HSI Reconstruction
Script: 1_deeplens_hsi.py
The script renders each CAVE spectral band through the fixed Pixel2D DOE,
collapses the result with the configured RGB response curves, and trains NAFNet
to reconstruct the original 31-band cube. AdamW receives only
self.model.parameters(); the DOE is not updated.
Run
The script always reads configs/1_deeplens_hsi.yml; it has no
--config argument.
Source defaults
| Setting | Value |
|---|---|
| Spectral samples | 31 bands, 400–700 nm |
| Network | NAFNet, 3 input channels, 31 output channels, width 32 |
| Blocks | middle 1; encoder [1, 1, 1, 18]; decoder [1, 1, 1, 1] |
| Initialization | Included ckpts/nafnet_hsi.pth checkpoint |
| Optimizer | AdamW, learning rate 1e-4 |
| Schedule | Cosine annealing to 1e-7, stepped after each batch |
| Training | 1000 epochs; 256×256 crops; batch 2; 3 workers |
| Validation | Every 10 epochs; 512×512 center crops; batch 1; 3 workers |
| Logging | Every 20 training batches |
| Objective and metrics | L1 training loss; PSNR and SSIM validation |
The committed split files list 24 training scenes and 8 validation scenes.

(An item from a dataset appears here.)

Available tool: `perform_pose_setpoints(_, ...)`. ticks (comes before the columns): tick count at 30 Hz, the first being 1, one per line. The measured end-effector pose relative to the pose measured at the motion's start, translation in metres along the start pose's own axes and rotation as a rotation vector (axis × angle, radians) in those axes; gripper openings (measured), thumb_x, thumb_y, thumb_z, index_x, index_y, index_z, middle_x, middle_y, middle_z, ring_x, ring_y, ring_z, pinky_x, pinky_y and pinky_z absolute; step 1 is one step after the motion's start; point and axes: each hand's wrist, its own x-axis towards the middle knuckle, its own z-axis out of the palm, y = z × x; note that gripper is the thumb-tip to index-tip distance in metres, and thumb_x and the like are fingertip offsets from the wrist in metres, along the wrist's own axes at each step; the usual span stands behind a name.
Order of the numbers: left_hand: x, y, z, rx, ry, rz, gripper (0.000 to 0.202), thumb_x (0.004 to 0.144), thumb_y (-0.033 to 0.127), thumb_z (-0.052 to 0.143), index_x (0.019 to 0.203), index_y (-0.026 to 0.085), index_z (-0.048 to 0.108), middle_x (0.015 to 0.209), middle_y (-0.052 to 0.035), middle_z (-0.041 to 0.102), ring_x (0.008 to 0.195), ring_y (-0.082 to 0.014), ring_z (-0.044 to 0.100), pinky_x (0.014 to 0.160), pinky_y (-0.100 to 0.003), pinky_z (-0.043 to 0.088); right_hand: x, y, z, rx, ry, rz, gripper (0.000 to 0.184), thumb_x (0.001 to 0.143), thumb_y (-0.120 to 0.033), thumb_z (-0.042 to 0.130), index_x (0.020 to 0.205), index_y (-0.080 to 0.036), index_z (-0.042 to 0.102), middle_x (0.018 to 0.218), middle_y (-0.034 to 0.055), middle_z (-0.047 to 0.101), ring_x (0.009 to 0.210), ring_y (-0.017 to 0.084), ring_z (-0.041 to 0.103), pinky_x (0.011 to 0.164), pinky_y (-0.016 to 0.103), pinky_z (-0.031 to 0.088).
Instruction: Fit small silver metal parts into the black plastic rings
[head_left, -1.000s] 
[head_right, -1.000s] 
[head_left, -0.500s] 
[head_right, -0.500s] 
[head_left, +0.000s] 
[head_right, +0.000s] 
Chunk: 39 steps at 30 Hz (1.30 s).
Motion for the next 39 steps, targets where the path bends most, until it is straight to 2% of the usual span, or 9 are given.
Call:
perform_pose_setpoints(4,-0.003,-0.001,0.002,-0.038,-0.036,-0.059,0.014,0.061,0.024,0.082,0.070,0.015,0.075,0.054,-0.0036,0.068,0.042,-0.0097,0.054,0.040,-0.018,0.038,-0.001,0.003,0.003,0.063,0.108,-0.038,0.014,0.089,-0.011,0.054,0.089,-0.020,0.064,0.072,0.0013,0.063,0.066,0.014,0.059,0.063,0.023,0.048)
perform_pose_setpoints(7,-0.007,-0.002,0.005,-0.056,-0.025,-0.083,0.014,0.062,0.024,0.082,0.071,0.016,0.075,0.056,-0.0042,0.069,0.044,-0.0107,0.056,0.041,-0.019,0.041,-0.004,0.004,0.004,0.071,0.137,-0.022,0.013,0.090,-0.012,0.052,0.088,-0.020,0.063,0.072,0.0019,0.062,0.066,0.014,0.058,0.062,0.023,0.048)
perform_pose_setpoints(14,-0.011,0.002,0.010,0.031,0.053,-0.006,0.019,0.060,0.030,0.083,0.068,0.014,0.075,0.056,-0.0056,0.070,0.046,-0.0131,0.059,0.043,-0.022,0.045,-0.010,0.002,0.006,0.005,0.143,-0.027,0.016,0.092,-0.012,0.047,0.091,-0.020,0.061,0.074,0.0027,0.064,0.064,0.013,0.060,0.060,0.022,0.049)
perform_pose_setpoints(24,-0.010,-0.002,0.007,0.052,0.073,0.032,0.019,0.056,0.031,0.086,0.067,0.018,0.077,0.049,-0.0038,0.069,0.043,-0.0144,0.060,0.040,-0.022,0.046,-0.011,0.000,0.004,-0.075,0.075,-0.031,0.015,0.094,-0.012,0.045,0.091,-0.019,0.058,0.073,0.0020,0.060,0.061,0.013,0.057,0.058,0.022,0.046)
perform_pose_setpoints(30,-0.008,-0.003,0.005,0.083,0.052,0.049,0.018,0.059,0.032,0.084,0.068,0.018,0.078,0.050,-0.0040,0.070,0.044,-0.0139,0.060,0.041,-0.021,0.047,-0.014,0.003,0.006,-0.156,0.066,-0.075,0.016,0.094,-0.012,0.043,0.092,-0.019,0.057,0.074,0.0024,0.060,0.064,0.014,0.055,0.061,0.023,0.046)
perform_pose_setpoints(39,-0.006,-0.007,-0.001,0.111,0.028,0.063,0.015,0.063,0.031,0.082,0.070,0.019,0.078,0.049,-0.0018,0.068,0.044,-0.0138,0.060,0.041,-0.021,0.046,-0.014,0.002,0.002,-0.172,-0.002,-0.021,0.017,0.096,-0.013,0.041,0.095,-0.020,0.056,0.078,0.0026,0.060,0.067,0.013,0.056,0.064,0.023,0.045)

CaveDataset attempts to download CAVE when the first listed scene is absent.
First-run dependency
The trainer constructs a pretrained VGG16-based PerceptualLoss, although
that object is not used by the L1 objective. If its weights are not cached,
startup can download them.
Outputs
Each run creates results/<timestamp>-HSI-Recon-<id>/, copies the resolved
configuration and training script, saves sample images, writes checkpoints every
10 epochs, and retains the best validation-PSNR model.